Note that the details below are subject to change. There is no exam.

  • Warm-Up Problem Sets 1 and 2 (20%): These will be a warm-up to get used to implementing Python and submitting (10% each)
  • Problem Sets (80%): 4 problem sets equally weighted (20% each).

Topics (Tentative)

Language data and applications

  1. Data (Web documents, Reviews, Social Networks)
  2. Applications (Information retrieval/extraction, Sentiment analysis, Recommendation systems)

Searching through data

  1. Regular expressions and corpus query language
  2. Symbolic and distributional representations
  3. Tree regular expressions and semantic regular expressions
  4. Hashing

How to make sense of data

  1. Mutual information, collocation
  2. Keywords
  3. Vector space models
  4. Distributionally similar words
  5. Topic models

Language Modeling

  1. Spell checkers
  2. Detecting fake content
  3. Language generation

Language to decisions

  1. Feature-based models (logistic regression)
  2. Black-box models (neural)
  3. Sentiment analysis
  4. Robustness of models (build it and break it)

Information Retrieval

  1. Indexing
  2. Pagerank
  3. Reading comprehension systems

Information Extraction

  1. Knowledge representation
  2. Knowledge bases
  3. Question answering

Social Networks (Twitter and Facebook data)

  1. Representations
  2. Search through structured data
  3. Applications

Ethics

  1. Biases in data
  2. Biases in machine learning models
  3. Applications and ethical questions

Schedule

Lecture Date Topic Instructor Notes
1 Jan 4 Introduction Reddy, Sonderegger  
2 Jan 9 Regular Expressions Reddy Assignment 1 (Reddy) – Python basics – 10% Exercise, Advanced
3 Jan 11 Keywords, Association metrics Reddy  
4 Jan 16 Vector space model Reddy Add or drop deadline
5 Jan 18 Vector space model, LSA Reddy  
6 Jan 23 LSA / Word embeddings Reddy Assignment 1 due
Assignment 2 (Reddy) – Corpus Query Language – 10%
7 Jan 25 Compositionality / Sentence Representations Reddy  
8 Jan 30 Document Representation / Topic Models / Contextuality Reddy  
9 Feb 1 Contextuality Reddy  
10 Feb 6 Classification and Regression Models Sonderegger Assignment 2 due
Assignment 3 (Reddy)
– Vector space model, topic models – 20%
11 Feb 8 Classification and Regression Models Sonderegger  
12 Feb 13 Classification and Regression Models Sonderegger  
13 Feb 15 Classification and Regression Models Sonderegger  
14 Feb 20 Classification and Regression Models Sonderegger  
15 Feb 22 Classification and Regression Models Sonderegger  
16 Feb 27 Unsupervised learning Sonderegger Assignment 3 due
Assignment 4 (Sonderegger) 
– Data analysis and regression – 20%
17 Feb 29 Unsupervised learning Sonderegger  
18 Mar 5 Reading week    
19 Mar 7 Reading week    
20 Mar 12 Unsupervised learning Sonderegger  
21 Mar 14 Unsupervised learning Sonderegger Assignment 4 due
Assignment 5 (Sonderegger)
– clustering, language phylogeny – 20%
22 Mar 19 Language Modeling Reddy  
23 Mar 21 Language Modeling Reddy  
24 Mar 26 Dialogue Systems/Semantic Parsing Reddy  
25 Mar 28 Ethics and bias Reddy  
26 Apr 2 TBD Reddy (At Barbados Workshop) Assignment 5 due
Assignment 6 (Reddy)
– language modeling, semantic parsing, information retrieval, and bias – 20%
27 Apr 4 Data Science for Speech Sonderegger  
28 Apr 9 Neural Networks Reddy Assignment 6 due date is Apr 13

Language of Submission

In accord with McGill University’s Charter of Students’ Rights, students in this course have the right to submit in English or in French any written work that is to be graded.

Academic Integrity

McGill University values academic integrity.

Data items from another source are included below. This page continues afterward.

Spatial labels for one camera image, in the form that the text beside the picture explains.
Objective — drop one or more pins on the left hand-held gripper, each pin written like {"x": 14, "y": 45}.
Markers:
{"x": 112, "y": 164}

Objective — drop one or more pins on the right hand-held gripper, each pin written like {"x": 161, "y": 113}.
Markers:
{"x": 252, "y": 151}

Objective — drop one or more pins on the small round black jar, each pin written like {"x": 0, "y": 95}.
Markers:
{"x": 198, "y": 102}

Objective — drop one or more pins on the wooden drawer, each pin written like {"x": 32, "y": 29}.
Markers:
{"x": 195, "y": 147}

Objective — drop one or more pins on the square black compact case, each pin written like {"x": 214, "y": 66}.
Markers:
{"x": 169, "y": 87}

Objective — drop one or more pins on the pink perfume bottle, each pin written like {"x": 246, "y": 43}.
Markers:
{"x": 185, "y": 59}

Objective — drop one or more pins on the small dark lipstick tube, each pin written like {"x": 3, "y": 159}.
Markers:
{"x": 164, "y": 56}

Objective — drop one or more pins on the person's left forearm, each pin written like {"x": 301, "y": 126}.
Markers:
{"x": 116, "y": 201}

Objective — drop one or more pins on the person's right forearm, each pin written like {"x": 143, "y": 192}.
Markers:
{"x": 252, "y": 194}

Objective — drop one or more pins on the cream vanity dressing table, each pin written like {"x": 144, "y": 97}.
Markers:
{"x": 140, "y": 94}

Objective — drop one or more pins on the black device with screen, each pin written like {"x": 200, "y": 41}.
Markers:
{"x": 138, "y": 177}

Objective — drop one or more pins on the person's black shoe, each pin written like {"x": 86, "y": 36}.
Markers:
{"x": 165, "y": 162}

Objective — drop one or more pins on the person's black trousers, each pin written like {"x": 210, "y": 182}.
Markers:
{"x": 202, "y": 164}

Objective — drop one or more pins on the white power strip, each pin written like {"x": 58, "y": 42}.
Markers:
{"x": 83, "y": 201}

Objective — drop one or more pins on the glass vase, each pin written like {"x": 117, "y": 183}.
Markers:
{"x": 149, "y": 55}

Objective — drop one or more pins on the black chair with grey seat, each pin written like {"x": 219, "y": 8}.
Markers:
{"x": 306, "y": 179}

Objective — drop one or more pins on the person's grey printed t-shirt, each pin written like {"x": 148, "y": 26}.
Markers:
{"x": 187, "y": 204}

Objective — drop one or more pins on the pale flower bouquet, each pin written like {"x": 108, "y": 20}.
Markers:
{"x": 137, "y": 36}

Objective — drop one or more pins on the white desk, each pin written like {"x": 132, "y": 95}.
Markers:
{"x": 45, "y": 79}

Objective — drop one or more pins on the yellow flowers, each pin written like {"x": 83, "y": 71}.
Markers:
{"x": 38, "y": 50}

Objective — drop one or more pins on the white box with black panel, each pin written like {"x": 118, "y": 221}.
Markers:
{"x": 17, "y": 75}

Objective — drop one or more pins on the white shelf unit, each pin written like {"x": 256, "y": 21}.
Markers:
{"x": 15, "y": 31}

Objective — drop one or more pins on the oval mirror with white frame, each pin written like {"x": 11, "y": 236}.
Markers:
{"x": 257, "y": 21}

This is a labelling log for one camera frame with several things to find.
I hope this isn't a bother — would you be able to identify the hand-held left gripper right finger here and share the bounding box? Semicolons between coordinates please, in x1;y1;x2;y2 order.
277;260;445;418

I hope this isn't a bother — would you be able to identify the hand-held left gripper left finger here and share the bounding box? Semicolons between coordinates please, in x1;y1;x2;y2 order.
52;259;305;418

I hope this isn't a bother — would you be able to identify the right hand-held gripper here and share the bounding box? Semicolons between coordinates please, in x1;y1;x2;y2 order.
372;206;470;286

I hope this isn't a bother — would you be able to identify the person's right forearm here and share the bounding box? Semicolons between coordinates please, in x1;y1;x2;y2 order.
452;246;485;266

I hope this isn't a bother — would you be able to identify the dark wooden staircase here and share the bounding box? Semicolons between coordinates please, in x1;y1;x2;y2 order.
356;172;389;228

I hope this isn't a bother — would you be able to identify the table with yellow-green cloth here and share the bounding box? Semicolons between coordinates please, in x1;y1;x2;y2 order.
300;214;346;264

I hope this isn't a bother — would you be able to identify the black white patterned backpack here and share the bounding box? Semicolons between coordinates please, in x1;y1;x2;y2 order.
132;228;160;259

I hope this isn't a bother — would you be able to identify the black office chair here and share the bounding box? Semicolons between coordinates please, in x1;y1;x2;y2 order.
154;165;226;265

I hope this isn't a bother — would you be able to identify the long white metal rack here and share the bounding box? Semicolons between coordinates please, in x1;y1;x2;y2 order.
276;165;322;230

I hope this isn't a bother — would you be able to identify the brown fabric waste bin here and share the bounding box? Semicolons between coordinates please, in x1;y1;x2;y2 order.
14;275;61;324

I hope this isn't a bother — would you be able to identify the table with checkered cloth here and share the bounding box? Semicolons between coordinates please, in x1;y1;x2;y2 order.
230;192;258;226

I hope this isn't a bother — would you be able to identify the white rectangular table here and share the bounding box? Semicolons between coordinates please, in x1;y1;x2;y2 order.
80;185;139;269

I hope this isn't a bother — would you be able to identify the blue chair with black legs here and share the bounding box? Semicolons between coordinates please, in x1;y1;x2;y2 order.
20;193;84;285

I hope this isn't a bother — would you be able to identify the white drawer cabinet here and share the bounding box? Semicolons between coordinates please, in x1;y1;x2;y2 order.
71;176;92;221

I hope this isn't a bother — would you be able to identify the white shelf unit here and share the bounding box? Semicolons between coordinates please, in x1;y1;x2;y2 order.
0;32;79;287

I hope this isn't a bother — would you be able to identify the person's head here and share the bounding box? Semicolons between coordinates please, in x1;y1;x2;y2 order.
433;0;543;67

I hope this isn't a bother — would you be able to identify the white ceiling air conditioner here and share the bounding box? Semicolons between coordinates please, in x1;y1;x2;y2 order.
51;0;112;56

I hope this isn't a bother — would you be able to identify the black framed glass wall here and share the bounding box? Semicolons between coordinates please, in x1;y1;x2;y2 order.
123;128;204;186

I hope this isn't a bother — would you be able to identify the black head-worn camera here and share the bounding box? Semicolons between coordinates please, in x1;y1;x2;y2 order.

Therefore, all students must understand the meaning and consequences of cheating, plagiarism and other academic offences under the Code of Student Conduct and Disciplinary Procedures (see www.mcgill.ca/students/srr/honest/ for more information)

Inclusivity

As the instructor of this course I endeavor to provide an inclusive learning environment. However, if you experience barriers to learning in this course, do not hesitate to discuss them with me or the Office for Students with Disabilities.